L' ethnopsychiatrie

Qu'est-ce que l'Ethnopsychiatrie?

L’ethnopsychiatrie peut se définir comme étant l’étude du rapport entre: un comportement psychopathologique des services thérapeutiques et les cultures d’origine du patient et de son thérapeute. Une telle analyse doit alors reposer sur une série de postulats concernant la culture et la personnalité. Ces choix de départ guideront la façon dont on définira le champ des questions et des problèmes. 

L’ethnopsychiatrie est une méthode d’investigation qui s’efforce de comprendre la dimension ethnique des troubles mentaux et celle, psychiatrique, de la culture. La classification des maladies est différente d’une culture à l’autre. 

L’ethnopsychiatrie "donne un sens culturel à la psychopathologie".
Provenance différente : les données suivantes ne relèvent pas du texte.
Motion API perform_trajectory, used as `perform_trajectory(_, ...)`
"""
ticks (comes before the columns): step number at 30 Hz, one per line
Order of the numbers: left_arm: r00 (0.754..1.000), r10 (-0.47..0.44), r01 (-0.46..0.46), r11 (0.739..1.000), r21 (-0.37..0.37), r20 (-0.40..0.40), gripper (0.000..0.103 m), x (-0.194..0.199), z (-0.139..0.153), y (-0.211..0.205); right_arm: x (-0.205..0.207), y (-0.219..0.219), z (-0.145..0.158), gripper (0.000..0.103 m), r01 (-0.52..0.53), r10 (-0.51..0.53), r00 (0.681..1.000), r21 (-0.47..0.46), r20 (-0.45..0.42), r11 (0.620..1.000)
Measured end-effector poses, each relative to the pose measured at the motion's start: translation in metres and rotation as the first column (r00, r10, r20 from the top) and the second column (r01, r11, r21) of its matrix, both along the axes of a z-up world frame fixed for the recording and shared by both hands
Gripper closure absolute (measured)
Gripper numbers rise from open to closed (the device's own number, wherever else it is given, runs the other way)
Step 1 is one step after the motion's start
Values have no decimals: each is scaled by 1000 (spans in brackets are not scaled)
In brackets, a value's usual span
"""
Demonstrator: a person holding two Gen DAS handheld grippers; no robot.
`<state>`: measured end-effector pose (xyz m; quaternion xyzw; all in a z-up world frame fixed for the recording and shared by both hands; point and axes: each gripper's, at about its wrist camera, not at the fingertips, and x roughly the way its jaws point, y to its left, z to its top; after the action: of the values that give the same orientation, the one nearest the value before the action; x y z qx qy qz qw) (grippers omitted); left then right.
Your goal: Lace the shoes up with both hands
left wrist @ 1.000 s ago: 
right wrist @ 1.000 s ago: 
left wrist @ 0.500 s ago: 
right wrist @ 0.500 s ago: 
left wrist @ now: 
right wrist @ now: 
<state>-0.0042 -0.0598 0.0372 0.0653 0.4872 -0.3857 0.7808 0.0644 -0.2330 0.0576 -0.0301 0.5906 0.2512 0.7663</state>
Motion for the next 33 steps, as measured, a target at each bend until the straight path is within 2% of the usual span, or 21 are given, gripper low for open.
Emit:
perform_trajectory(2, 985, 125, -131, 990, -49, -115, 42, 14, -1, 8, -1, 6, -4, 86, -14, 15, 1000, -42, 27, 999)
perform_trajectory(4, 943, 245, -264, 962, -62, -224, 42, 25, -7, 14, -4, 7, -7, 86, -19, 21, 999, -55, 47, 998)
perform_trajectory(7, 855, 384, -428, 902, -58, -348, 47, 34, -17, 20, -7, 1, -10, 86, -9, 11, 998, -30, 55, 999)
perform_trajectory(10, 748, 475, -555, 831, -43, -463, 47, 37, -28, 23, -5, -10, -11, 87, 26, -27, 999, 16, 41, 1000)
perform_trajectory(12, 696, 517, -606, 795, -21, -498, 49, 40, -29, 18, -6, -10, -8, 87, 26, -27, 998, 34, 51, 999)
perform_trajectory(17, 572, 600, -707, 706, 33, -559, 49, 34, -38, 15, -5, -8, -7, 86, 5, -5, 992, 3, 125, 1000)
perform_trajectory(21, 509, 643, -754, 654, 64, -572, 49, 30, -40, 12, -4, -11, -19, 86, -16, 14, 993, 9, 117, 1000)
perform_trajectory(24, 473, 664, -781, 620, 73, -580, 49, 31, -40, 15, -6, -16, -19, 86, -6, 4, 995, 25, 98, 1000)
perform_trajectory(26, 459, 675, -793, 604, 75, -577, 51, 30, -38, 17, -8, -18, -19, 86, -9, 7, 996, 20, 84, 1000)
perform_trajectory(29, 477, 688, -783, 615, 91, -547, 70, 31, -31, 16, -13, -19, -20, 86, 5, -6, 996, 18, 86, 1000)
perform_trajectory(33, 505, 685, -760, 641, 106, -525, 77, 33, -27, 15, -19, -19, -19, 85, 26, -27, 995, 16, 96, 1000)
En étudiant les troubles mentaux en fonction des groupes ethniques ou culturels, ainsi que la place qu’ils occupent dans l’équilibre social, l’ethnopsychiatrie nous apprend que chaque collectivité sécrète ses propres modèles de déviance et qu’on est toujours malade par rapport à une société donnée.  

L’ethnopsychiatrie est peut-être aussi ancienne que la médecine elle-même. Les historiens de la médecine la font remonter à Hippocrate, dont le "traité des airs, des eaux et des lieux" contient la description célèbre de la "maladie des Scythes": parmi les barbares nomades des steppes de la Scythie (Russie du sud actuelle), un certain nombre d’hommes devenaient impuissants, se mettaient à parler avec une voix féminine et adoptaient la manière de vivre des femmes. Le vieux médecin Grec ne se contentait pas de décrire cette anomalie, mais cherchait à en expliquer l’origine par les effets du climat humide et brumeux, par l’alimentation et le genre de vie des habitants. 

Qu’est-ce que la culture ?

La culture est l’ensemble des matériaux dans lesquels nous (individus et société) puisons pour élaborer nos expériences. La nature c’est l’expérience, et la culture c’est l’élaboration de cette expérience. Cette élaboration se fait selon une organisation, une structure, un ensemble de règles et de signifiants propres à chaque ethnie. Ces règles et ces signifiants sont à la fois relatifs et universels (une ethnie est un groupe qui partage les mêmes signifiants culturels). Une culture donnée imprègne les individus, et ces derniers transforment leur culture. L’individu doit intérioriser la culture du groupe dans lequel il est né, et s’y tailler une place. Le groupe quant à lui, doit l’intégrer en lui donnant l’exercice d’un rôle, d’une fonction, et transmettre sa culture par l’éducation. 

Personnalité et culture

La culture façonne la personnalité dans son développement "normal" aussi bien que pathologique. Les critères de norme et de pathologie sont définis dans chaque culture: on entend donc par "normal" ce qui est habituel, majoritaire dans la culture donnée. Kroeber et Kluckhohn conçoivent la culture sous ce rapport comme étant essentiellement un "pattern" qui oriente les choix gérés par un groupe d’hommes pour affronter leur environnement. C’est donc l’instrument privilégié par lequel les hommes s’adaptent à leur milieu. Le concept de culture, chez ces auteurs, s’étend aussi bien aux structures symboliques des normes et des idéologies que, à un niveau plus concret et psychologique, à tout un ensemble de comportements appris.

C’est au cours de la petite enfance que la personnalité acquiert les principaux éléments de sa structure de l’état adulte. Une grande importance est accordée au processus de socialisation qui régit cette période. En France, l’ethnopsychiatrie porte l’empreinte de l’école structuraliste, ce qui fait que la définition de la culture diffère de celle de Kroeber. Chez Lévi Strauss, la culture est vue comme un ensemble de systèmes symboliques (langage, art, science, religion...), chacun avec son fonctionnement propre. Nous sommes donc en présence d’éléments incommensurables les uns vis-à-vis des autres.